**INPUT DATA:**
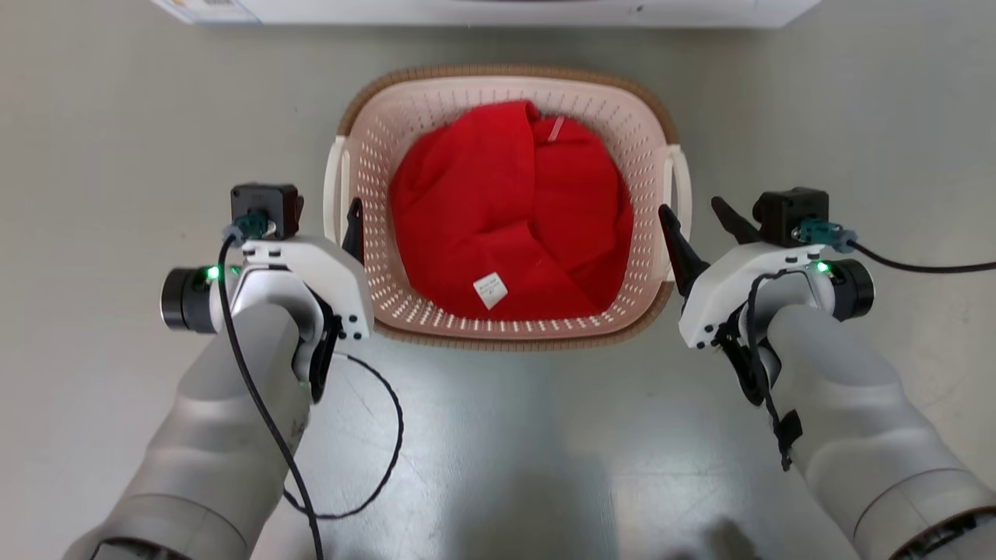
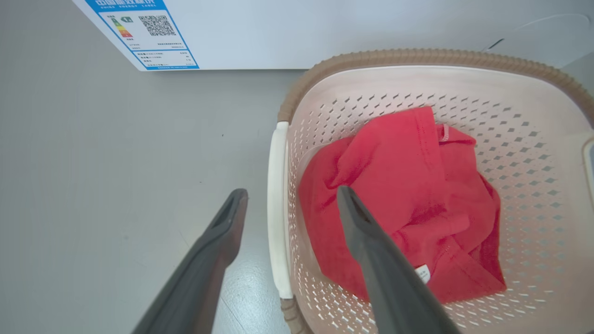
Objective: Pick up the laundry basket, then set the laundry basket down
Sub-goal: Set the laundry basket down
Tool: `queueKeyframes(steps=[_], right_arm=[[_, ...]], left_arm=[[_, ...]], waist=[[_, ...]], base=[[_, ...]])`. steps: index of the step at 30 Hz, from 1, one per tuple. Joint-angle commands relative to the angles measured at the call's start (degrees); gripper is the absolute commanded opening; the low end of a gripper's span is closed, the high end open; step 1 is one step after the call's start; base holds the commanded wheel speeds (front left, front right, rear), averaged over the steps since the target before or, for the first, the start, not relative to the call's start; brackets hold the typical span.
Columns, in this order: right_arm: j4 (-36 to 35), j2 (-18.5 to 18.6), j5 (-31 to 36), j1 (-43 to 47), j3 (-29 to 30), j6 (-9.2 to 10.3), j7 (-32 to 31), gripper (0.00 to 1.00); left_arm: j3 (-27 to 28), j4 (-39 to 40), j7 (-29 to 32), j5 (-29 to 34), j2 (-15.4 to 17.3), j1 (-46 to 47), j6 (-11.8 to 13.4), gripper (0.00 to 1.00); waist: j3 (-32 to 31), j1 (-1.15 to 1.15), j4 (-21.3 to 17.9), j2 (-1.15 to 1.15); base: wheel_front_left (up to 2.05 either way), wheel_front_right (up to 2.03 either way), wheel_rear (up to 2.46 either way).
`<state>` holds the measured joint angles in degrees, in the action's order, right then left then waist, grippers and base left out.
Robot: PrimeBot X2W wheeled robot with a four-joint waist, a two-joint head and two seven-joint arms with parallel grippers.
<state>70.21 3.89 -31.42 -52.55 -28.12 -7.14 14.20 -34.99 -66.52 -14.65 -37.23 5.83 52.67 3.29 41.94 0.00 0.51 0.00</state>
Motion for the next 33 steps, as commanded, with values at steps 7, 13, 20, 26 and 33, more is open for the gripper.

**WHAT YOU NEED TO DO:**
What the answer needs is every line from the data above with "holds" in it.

**FINAL ANSWER:**
Tool: `queueKeyframes(steps=[_], right_arm=[[_, ...]], left_arm=[[_, ...]], waist=[[_, ...]], base=[[_, ...]])`. steps: index of the step at 30 Hz, from 1, one per tuple. Joint-angle commands relative to the angles measured at the call's start (degrees); gripper is the absolute commanded opening; the low end of a gripper's span is closed, the high end open; step 1 is one step after the call's start; base holds the commanded wheel speeds (front left, front right, rear), averaged over the steps since the target before or, for the first, the start, not relative to the call's start; brackets hold the typical span.
`<state>` holds the measured joint angles in degrees, in the action's order, right then left then waist, grippers and base left out.

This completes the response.